Interference Filters for Thermo-photovoltaic Applications

Abstract

The overall intention is to use a source of black-body radiation, perhaps some object being heated inside by burning fuel, to produce electricity from a thermophotovoltaic (TPV) cell by the correct sort of radiation arriving at the cell. Only light below a certain wavelength λ_g will generate a voltage in the cell; such high-frequency radiation may be termed “useful” in contrast to the “useless” lower-frequency radiation. To increase efficiency, ideally the otherwise useless long-wavelength light is returned to the radiator by reflecting back from the TPV cell.

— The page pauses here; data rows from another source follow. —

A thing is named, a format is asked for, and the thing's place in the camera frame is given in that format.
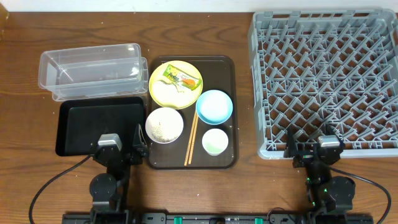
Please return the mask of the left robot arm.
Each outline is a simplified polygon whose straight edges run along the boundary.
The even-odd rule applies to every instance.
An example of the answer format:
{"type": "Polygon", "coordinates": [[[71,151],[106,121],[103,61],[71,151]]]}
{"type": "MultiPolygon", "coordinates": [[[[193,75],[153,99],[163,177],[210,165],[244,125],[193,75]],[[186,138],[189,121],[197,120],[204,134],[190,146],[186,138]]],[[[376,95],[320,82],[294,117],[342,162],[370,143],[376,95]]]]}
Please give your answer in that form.
{"type": "Polygon", "coordinates": [[[105,166],[90,183],[93,207],[90,223],[139,223],[139,216],[127,207],[131,166],[141,165],[149,155],[141,125],[135,128],[132,148],[123,149],[117,134],[103,134],[94,150],[93,160],[105,166]]]}

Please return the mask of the pale green cup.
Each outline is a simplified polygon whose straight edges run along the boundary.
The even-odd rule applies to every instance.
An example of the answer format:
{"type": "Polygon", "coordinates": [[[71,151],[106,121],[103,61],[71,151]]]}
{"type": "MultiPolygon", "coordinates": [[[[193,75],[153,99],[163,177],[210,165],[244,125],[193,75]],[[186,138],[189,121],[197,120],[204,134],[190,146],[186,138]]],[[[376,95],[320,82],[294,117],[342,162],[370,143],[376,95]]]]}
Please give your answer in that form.
{"type": "Polygon", "coordinates": [[[210,129],[202,137],[202,146],[211,156],[218,156],[228,147],[229,139],[221,129],[210,129]]]}

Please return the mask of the pile of rice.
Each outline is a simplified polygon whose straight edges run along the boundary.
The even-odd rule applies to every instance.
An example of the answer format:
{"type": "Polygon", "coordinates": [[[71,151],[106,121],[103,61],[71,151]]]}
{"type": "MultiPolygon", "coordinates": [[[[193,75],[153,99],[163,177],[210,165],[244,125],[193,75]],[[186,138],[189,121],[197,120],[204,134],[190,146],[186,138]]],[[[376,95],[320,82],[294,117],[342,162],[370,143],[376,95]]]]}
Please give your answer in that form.
{"type": "Polygon", "coordinates": [[[158,142],[170,142],[175,139],[174,130],[168,124],[162,123],[152,125],[152,136],[158,142]]]}

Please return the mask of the green snack wrapper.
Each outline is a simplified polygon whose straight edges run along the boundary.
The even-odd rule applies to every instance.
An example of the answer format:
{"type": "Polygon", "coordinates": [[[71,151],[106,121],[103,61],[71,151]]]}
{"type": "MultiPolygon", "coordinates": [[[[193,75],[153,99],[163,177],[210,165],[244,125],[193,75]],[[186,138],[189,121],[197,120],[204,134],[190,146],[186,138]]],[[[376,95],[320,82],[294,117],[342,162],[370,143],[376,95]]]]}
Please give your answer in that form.
{"type": "Polygon", "coordinates": [[[168,78],[173,84],[188,88],[189,90],[195,90],[202,83],[200,78],[195,78],[171,64],[167,66],[163,72],[163,76],[168,78]]]}

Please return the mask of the white bowl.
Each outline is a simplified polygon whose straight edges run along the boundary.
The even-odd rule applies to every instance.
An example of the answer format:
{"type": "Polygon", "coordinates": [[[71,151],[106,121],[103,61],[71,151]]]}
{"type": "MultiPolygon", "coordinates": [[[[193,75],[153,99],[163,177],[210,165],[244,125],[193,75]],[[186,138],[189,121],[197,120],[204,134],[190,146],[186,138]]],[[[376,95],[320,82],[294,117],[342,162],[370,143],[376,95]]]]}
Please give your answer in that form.
{"type": "Polygon", "coordinates": [[[175,139],[173,141],[175,141],[181,135],[184,127],[183,118],[181,114],[175,109],[158,108],[153,112],[151,112],[146,119],[146,133],[152,141],[159,144],[168,144],[173,141],[170,142],[156,141],[152,136],[152,125],[155,123],[168,124],[174,130],[175,133],[175,139]]]}

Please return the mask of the light blue bowl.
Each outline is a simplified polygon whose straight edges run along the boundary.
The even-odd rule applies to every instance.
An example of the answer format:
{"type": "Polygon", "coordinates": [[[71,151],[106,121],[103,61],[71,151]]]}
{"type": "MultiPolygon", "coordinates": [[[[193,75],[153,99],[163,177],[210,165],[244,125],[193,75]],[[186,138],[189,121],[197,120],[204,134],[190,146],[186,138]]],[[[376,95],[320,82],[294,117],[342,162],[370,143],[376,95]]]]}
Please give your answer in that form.
{"type": "Polygon", "coordinates": [[[221,90],[208,90],[200,95],[195,105],[198,117],[206,124],[219,125],[233,113],[232,99],[221,90]]]}

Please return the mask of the white napkin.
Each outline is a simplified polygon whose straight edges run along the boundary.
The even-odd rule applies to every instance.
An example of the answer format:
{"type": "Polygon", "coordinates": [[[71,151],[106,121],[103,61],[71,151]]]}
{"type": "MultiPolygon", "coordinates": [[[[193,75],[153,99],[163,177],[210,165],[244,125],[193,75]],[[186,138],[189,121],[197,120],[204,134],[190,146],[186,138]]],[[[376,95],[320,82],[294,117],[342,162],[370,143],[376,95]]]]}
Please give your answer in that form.
{"type": "Polygon", "coordinates": [[[166,82],[164,80],[158,80],[157,83],[162,88],[168,88],[170,91],[176,91],[176,92],[179,92],[179,93],[184,93],[185,92],[181,87],[178,87],[176,84],[169,83],[169,82],[166,82]]]}

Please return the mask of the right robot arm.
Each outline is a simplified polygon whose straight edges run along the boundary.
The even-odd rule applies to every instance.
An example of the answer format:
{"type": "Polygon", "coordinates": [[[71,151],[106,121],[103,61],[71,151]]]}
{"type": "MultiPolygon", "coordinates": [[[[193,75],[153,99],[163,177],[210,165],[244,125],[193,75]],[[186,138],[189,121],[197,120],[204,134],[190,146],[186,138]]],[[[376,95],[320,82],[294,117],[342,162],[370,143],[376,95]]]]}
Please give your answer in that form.
{"type": "Polygon", "coordinates": [[[299,149],[291,128],[287,129],[285,158],[292,158],[294,168],[307,172],[307,197],[313,208],[295,218],[295,223],[348,223],[346,212],[353,209],[355,182],[349,177],[332,176],[331,165],[340,160],[344,142],[330,127],[310,149],[299,149]]]}

A key part of the device currently under investigation is an “interference filter”. This consists of a large number (say around 60) of thin layers (the whole device is about 2 μm thick) with differing refractive indices. The combination of multiple reflections and refractions, with associated change of phase, results in interference so that light of certain frequencies is mostly reflected back while other light is mostly transmitted through to the other side of the filter. In the ideal case, all the good frequencies will pass through the filter to the TPV cell lying behind it while the bad ones are reflected away:
- overall reflection coefficient (by power) = 1 for λ < λ_g , 0 for λ > λ_g ;
- overall transmission coefficient (by power) = 0 for λ < λg , 1 for λ > λg .
Unfortunately, because of the effect of direction on optical lengths and hence on the level of interference, the transmission and reflection coefficients depend strongly upon the angle of incidence. For black-body radiation the dependence of the normal component of power upon the angle of incidence α exhibits a maximum at α = π/4, although, of course, the power density (with respect to angle) is positive for all 0 < α < π/2. This means that – assuming that black-body radiation is impinging on the TPV cell – it makes sense to try to optimize the filter’s performance for α = π/4, but then most radiation will be incident along sub-optimal directions. Indeed, because the optical lengths inside the filter are essentially given by cos α (or sec α), the effectivenesss of the filter depends least strongly upon angle for α near 0 (normal incidence). For this reason attention must also be focused on trying to direct the light from the radiator. With light travelling in (roughly) one direction, it is then possible to orient the cells so that light falls on them normally and the interference filters should be designed to work optimally with α = 0 (or small).

A second design improvement is also worthy of mention. It was raised during our deliberations, but constraints on time prevented us from further examining this research topic. The black-body radiation spectrum is not immutable; it is modified by using a multiple dielectric layer design for the emitter. This has the advantage of controlling both the angular emission pattern and the emission spectrum.